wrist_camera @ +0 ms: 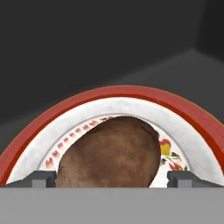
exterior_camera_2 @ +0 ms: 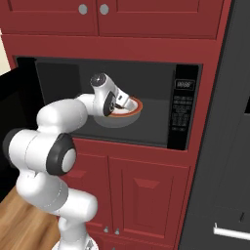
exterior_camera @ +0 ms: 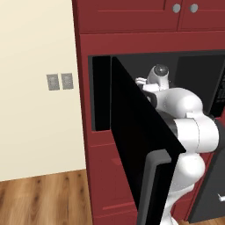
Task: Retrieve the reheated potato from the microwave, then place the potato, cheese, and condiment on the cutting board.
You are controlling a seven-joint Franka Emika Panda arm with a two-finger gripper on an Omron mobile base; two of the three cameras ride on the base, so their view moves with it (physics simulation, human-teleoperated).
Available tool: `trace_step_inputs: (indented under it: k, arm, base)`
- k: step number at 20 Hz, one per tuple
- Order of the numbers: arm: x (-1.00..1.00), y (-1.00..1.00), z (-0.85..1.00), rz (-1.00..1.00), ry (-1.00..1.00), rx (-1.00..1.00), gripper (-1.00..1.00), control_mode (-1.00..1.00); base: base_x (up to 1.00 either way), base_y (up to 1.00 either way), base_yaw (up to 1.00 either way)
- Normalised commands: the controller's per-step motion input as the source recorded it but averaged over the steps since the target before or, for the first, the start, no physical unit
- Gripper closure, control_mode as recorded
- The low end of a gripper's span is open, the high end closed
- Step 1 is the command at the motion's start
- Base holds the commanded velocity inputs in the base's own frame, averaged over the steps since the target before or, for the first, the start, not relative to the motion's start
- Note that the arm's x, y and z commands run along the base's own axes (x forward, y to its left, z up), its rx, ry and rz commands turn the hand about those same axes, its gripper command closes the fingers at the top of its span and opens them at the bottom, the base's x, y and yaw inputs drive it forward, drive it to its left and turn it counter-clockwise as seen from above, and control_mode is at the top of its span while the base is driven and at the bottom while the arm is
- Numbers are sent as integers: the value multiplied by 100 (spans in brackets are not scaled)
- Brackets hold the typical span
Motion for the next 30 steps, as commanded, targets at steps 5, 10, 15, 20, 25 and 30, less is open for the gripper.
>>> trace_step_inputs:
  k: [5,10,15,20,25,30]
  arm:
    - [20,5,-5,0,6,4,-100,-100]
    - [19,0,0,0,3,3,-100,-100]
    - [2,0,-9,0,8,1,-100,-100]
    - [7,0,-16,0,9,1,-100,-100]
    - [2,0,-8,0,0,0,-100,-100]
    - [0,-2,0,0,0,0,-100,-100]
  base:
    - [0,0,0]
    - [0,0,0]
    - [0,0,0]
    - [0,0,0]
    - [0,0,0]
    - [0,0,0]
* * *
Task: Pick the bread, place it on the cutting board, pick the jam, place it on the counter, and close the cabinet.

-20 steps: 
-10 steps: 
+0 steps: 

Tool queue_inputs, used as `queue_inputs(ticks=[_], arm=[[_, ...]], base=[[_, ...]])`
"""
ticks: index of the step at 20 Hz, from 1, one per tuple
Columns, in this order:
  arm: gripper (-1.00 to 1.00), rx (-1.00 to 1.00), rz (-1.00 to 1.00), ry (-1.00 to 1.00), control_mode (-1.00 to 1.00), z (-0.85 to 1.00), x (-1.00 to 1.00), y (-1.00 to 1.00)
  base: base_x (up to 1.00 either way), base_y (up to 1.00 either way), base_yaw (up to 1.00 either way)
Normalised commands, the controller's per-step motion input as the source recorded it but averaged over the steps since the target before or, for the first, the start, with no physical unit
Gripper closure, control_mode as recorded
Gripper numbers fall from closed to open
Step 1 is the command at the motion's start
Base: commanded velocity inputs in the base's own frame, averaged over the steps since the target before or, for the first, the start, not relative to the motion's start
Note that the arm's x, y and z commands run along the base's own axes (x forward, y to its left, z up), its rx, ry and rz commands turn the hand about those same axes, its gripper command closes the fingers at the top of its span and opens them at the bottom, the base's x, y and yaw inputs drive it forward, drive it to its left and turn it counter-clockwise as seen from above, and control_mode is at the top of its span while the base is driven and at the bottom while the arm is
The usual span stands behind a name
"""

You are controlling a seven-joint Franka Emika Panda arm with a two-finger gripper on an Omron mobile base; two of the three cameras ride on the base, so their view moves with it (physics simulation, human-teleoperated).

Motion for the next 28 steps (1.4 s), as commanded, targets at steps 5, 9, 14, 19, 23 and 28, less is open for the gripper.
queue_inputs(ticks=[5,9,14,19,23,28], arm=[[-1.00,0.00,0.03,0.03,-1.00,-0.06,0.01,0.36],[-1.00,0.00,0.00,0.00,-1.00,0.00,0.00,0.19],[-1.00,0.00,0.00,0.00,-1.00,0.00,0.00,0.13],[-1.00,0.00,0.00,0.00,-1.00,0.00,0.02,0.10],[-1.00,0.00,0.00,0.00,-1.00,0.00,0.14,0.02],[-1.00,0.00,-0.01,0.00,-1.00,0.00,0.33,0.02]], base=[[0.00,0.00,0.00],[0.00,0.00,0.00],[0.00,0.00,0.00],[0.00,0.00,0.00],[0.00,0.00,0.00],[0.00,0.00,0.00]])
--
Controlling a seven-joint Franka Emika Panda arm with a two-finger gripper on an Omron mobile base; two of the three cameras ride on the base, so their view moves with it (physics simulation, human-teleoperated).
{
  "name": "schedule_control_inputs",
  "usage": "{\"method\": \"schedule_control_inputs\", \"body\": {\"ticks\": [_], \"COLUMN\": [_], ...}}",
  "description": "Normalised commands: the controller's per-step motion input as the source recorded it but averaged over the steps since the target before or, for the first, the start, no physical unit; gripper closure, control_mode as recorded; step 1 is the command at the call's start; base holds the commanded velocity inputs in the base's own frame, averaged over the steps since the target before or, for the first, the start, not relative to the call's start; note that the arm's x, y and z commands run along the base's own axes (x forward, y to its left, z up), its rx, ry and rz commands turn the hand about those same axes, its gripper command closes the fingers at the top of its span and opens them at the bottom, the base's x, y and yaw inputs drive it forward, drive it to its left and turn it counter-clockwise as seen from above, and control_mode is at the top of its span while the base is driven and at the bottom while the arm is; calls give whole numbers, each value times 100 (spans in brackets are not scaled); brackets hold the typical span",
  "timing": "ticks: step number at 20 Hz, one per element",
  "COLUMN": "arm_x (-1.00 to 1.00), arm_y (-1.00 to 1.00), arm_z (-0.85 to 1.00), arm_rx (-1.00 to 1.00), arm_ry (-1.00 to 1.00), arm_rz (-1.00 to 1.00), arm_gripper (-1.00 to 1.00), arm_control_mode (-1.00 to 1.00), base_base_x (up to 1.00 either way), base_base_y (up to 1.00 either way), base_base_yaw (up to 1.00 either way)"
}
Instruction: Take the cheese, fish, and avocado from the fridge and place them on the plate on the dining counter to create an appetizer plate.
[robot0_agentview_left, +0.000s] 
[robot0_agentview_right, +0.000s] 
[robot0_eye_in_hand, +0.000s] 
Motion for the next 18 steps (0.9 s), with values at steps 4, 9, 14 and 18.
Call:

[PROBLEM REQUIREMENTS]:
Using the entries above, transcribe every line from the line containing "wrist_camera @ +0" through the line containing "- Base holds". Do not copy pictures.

[RESPONSE]:
wrist_camera @ +0 ms: 
exterior_camera_2 @ +0 ms: 
exterior_camera @ +0 ms: 
Task: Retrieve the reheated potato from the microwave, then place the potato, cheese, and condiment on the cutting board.
You are controlling a seven-joint Franka Emika Panda arm with a two-finger gripper on an Omron mobile base; two of the three cameras ride on the base, so their view moves with it (physics simulation, human-teleoperated).
Available tool: `trace_step_inputs: (indented under it: k, arm, base)`
- k: step number at 20 Hz, one per tuple
- Order of the numbers: arm: x (-1.00..1.00), y (-1.00..1.00), z (-0.85..1.00), rz (-1.00..1.00), ry (-1.00..1.00), rx (-1.00..1.00), gripper (-1.00..1.00), control_mode (-1.00..1.00); base: base_x (up to 1.00 either way), base_y (up to 1.00 either way), base_yaw (up to 1.00 either way)
- Normalised commands: the controller's per-step motion input as the source recorded it but averaged over the steps since the target before or, for the first, the start, no physical unit
- Gripper closure, control_mode as recorded
- The low end of a gripper's span is open, the high end closed
- Step 1 is the command at the motion's start
- Base holds the commanded velocity inputs in the base's own frame, averaged over the steps since the target before or, for the first, the start, not relative to the motion's start

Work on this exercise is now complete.